In Du Toit vs Minister of Transport, a landowner claimed compensation at market value of R 800 000 for stone that was expropriated by a state functionary from his land for road construction.

The high court interpreted and applied the provisions of Section 25 and found it was just and equitable to deviate downwards from the market value by a margin of 40% in this instance.

The landowner appealed to the Supreme Court of Appeal and this court found that market value could not be applied to the compensation determination because the “market” for the stone was, in fact, created by the state. There was otherwise no market at all for this stone.

This court awarded the land owner compensation of R6000. The landowner appealed to the Constitutional Court and this court agreed on the amount of R6000 and the matter reached finality.

The judicial process had applied provisions of Section 25 as they currently stand to reduce the demanded market value compensation of R800 000 to a mere R6000, a 99% reduction.

This process has the potential to multiply the impact of the land reform budget by almost a hundred fold.

Contrary to popular argument, this does not mean we will be in court on a case-by-case basis for each expropriation, but rather that precedent will be created, leading to a process that becomes established practise.

The South African government seems to have an illogical commitment to compensating landowners at market value when it comes to the purposes of land reform as it astonishingly did against the order of the Land Claims Court in the now famed R1 billion Mala Mala Game Reserve settlement.

The Land Claims Court was unequivocal that it was not feasible nor in the public interest to pay that amount of money for land that would ultimately provide very little benefit to each of the 2000 members of the community which initiated the claim.

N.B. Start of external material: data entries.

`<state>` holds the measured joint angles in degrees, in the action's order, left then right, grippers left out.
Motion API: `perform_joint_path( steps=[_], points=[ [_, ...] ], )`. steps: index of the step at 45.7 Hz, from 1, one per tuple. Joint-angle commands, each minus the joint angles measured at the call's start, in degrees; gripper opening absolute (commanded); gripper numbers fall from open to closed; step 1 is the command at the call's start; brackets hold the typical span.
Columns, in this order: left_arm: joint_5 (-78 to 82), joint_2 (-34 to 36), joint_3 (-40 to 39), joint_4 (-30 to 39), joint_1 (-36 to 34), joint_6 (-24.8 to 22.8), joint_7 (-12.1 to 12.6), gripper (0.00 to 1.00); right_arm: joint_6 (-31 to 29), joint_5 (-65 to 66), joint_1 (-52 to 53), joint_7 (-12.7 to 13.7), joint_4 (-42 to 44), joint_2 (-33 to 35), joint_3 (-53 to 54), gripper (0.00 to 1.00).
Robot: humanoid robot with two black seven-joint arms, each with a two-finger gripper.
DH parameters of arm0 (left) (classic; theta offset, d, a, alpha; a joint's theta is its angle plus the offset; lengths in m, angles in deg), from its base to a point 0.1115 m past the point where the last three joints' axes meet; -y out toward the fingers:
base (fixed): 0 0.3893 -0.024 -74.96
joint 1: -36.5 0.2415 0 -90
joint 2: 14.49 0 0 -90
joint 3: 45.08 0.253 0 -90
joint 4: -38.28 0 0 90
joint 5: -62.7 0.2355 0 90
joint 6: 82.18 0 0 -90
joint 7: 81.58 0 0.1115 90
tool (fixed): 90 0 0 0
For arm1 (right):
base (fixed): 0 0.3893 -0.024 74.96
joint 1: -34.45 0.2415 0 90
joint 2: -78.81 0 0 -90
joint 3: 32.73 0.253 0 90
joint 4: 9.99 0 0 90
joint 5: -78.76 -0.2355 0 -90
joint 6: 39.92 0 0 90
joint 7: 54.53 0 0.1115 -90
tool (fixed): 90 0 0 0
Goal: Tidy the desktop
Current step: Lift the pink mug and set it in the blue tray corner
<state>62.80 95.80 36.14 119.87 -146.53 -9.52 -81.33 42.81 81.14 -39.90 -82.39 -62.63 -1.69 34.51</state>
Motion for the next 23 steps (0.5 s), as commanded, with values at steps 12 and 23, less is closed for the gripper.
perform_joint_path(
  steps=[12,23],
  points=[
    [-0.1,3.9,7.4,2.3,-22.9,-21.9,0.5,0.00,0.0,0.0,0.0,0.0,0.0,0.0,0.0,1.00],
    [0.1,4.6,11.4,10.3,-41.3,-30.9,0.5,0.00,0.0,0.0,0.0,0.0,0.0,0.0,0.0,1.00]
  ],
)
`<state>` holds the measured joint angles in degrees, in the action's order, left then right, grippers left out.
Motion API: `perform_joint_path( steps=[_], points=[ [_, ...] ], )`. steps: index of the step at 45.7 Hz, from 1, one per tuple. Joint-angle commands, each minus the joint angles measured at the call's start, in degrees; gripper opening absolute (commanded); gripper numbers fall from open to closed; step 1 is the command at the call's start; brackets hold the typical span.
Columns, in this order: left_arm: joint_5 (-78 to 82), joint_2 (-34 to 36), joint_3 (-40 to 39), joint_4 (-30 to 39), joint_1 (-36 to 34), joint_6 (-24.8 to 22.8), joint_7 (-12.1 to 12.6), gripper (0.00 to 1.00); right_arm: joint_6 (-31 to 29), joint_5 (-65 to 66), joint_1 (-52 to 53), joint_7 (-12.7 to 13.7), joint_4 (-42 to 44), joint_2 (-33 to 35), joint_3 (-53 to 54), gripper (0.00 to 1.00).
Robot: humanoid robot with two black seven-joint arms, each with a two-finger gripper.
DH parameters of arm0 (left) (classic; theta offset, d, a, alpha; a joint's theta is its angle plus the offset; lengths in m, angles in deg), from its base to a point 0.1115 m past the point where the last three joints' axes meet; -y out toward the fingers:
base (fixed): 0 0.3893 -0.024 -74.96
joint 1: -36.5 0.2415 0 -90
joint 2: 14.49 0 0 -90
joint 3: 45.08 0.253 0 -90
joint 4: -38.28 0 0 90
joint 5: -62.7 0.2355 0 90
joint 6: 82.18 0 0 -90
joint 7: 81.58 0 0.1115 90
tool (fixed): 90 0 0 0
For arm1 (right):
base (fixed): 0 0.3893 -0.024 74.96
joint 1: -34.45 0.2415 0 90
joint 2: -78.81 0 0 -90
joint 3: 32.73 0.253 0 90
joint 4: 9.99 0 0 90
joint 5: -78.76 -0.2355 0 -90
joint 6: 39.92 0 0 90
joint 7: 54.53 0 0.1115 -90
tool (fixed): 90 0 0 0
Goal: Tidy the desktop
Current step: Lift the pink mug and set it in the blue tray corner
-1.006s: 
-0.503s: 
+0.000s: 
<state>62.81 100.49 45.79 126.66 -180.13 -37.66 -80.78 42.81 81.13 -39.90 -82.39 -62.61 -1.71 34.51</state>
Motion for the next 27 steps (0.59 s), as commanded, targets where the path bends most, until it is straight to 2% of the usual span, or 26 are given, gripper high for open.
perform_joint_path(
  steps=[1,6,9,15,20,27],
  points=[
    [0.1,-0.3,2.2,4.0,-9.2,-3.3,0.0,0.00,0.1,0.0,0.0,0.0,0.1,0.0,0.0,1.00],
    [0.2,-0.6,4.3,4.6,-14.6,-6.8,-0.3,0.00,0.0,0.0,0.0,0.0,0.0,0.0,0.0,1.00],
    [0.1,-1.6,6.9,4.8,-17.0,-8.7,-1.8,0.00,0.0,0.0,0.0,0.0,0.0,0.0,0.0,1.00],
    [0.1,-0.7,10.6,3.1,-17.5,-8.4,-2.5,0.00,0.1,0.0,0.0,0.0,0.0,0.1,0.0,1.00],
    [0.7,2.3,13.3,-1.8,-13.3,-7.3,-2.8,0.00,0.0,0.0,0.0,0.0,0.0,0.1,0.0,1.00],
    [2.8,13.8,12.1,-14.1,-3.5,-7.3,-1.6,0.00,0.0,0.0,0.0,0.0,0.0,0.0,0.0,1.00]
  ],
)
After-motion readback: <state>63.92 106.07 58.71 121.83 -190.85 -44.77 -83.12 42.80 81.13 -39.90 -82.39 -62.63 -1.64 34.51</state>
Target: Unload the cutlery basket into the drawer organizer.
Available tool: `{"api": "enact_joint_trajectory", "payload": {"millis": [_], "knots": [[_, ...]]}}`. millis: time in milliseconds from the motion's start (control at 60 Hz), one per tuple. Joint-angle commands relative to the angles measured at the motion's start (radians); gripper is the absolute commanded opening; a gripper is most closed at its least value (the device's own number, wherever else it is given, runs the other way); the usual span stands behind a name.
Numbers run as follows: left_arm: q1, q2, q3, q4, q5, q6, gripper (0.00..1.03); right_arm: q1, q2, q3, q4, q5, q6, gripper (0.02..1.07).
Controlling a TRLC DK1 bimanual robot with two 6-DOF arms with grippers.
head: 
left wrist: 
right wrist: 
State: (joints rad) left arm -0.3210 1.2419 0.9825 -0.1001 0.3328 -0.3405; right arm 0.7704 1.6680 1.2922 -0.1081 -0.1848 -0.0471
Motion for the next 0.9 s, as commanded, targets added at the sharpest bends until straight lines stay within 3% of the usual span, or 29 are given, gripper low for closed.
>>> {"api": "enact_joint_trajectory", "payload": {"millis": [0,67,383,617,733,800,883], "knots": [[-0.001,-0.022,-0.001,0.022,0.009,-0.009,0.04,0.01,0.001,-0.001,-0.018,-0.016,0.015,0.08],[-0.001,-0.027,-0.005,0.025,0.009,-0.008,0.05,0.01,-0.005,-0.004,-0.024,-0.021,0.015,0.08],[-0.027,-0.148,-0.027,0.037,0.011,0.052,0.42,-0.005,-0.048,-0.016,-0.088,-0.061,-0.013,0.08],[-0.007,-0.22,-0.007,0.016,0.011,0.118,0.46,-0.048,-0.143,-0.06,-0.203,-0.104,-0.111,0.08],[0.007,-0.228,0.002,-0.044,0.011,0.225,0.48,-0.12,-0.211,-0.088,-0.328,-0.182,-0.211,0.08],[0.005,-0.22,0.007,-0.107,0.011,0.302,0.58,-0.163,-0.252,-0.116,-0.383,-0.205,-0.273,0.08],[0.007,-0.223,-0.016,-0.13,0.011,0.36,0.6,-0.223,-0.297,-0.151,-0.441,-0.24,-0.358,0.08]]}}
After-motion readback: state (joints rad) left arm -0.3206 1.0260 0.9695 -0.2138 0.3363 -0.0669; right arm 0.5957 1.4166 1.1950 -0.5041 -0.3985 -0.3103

I can only speculate as to the reasons for this.

The Constitution has been in place for 24 years, therefore one has to wonder whether our leadership is not embracing this call to amend Section 25 in order to move the goal posts and mask implementation failures on land reform.

It would also seem that there is a desire to uncharacteristically deviate from standard legal strategy in this case.

Parliamentarians never called for Chapter 9 of the Constitution to be amended in order to settle the dispute between themselves and the Speaker of the National Assembly on the Nkandla matter, but instead followed due legal process for the provisions in dispute to be tested by the Constitutional Court.

Why not do so with Section 25?

Furthermore, the amendment seeks to make expropriation without compensation possible, not to make it mandatory.

There will still be due legal process and constitutional tests to establish exactly when such an expropriation may be effected.

The days when title deeds will be distributed like flyers at traffic lights are not upon us and I am of the view that this proposed amendment will not bring them any closer.

Bulali Dazana is a student of the law.